Submitted by Lance Roberts of STA Wealth Management,
Last night on "The Lance Roberts" show I was discussing the ongoing battle surrounding income inequality. The current Administration has taken on the "war on poverty" as its primary battle ground going into the mid-term elections later this year. I quoted Bill Dunkleberg recently in "NFIB/Gallup: Government Is The Problem" in regards to his very salient take on this issue.
"Since it is an election year, the main theme will be addressing the disparities in income and wealth (i.e. tax the rich and increase welfare programs) rather than promoting policies that would create jobs and raise incomes in a growing economy. This year, policy will be all about votes."
This isn't a new fight. As Robert Rector stated recently – that particular war has been less than successful.
"Fifty years and $20 trillion later, LBJ's goal to help the poor become self-supporting has failed."
However, while the Administration will use the argument to garner votes in an election year, the most interesting aspect about the income inequality debate is that it is the very policies of the current Administration that is fueling the income shift. My friend Shane Obata (@sobata416) recently studied the ongoing impact of the Federal Reserve's "quantitative easing" programs as a wealth transfer mechanism from the poor and middle class to the rich. The implications of this transfer effect, as shown in the chart below, on an economy that is nearly 70% driven by personal consumption expenditures suggests that the real "wealth effect" of the Fed's interventions has been a negative rather than a positive.

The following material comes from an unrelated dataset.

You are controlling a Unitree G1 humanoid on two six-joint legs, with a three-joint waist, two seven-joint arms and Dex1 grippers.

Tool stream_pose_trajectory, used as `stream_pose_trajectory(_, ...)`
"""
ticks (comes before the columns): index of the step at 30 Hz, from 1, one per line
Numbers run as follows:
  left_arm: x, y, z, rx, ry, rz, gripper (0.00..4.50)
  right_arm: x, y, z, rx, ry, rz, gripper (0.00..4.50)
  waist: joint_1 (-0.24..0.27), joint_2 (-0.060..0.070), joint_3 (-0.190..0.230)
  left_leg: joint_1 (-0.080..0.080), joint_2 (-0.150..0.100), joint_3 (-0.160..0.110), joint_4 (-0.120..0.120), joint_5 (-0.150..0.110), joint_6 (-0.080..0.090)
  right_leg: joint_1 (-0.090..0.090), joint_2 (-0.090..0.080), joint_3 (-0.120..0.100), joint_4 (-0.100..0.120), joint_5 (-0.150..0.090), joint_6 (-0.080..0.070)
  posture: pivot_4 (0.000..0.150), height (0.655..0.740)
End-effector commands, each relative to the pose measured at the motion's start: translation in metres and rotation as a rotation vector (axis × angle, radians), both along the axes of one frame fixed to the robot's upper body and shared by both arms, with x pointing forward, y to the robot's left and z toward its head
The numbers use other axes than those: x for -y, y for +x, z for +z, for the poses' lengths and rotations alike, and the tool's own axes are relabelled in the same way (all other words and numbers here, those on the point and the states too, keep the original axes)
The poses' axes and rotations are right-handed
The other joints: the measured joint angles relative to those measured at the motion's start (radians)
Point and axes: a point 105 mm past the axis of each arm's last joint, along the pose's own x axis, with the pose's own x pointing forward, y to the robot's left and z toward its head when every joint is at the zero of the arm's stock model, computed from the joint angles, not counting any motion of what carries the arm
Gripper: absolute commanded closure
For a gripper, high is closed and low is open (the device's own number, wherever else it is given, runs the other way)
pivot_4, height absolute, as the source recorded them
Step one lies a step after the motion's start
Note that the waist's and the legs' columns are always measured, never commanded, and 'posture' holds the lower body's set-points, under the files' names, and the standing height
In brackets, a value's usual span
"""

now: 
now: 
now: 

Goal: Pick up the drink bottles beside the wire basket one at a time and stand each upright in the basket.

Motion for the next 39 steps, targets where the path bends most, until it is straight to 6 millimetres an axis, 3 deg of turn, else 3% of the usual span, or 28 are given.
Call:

This wealth transfer is clearly seen in the rise in corporate profitability over the last decade. The drive to increase profits has become the focus of corporate executives and Wall Street which comprise the bulk of the top 1% and are largely compensated by rising asset prices. Chris Brightman from Research Affiliates recently published a piece on corporate profits stating:
"Profits are dangerously elevated by all reasonable measures. S&P 500 Index real earnings per share are far above their long-term historical trend. Industry profit margins are at or near all-time highs. Corporate profits, both as a percentage of GDP and relative to labor income, are at or near record levels. The dramatic rise in income inequality is a direct consequence of this spectacular reallocation of income to capital and away from labor."
The chart below shows corporate profits as both a function of employees and wages which illustrates Chris' point quite clearly.
Those two charts also suggest that, despite hopes of continued profit growth, the ability to increase profits from suppressing employment and wages is both finite and likely nearer its end than the beginning. In other words, what happens to corporate profit growth when there is an inability to extract profitability through cost cutting? Chris makes an interesting point in this regard:
"For nearly a quarter century, we have experienced profits growing at a faster clip than GDP. Extrapolating this trend into the future is speculative at best. Equilibrium real growth in earnings per share cannot exceed real growth in per capita GDP, real growth in wages, and real productivity growth, on a long-term basis, without violating our sense of social fairness: More rapid growth in profits than GDP means a rising share of income to capital. Capital's share cannot rise in perpetuity; social and political forces, if not economic developments, will cause it—sooner or later— to revert to a more usual level.
Many of today's investors uncritically assume that the conditions they have known over the course of their professional careers must be normal. The idea that we may soon experience a multi-decade period of zero or negative growth in real earnings per share, taking the level of profits down to a lower share of national income, seems preposterous. Yet economic history has seen many examples of such a turn, including the 1880–1890s, the World Wars, the 1930s, and the 1970–1980s. In fact, almost every decade except the 1990s and 2000s saw a protracted profits slump. Some declines in profitability lasted most of a decade; others, longer!"
His analysis has severe implications on both the future of the stock market and the inherent "wealth effect" created by the surge in asset prices. Furthermore, this also suggests that the "wealth gap" will be somewhat rectified as a reversion is asset prices negatively impacts the "rich" far more than the "poor." However, did the "leveling of the playing field" do anything to change the income inequality dynamics? Is anyone better off if the rich aren't as "rich?"
Asset price reversions do not fix the inherent problem that currently plagues the middle and lower income classes. While the war on income inequality is a noble one, the reality is that it will remain a losing battle as taking from "the rich" and "give to the poor" it is only a temporary solution. As Walter Williams recently wrote:
"Most of what's said about income inequality is stupid or, at best, ill-informed. Much to their disgrace, economists focusing on measures of income inequality bring little light to the issue.
Except in many instances when government rigs the game with crony capitalism, income is mostly a result of one's productivity and the value that people place on that productivity.
Far more important than income inequality is productivity inequality. That suggests that if there's anything to be done about income inequality, we should focus on how to give people greater capacity to serve their fellow man, namely raise their productivity."
In other words, fixing income inequality is about fixing the problem of productive inequality. As the old Chinese proverb states:
"Give a man a fish he eats for a day, teach a man to fish he eats for a lifetime."
Maybe that is the right place to start if you really want to fix inequality in America.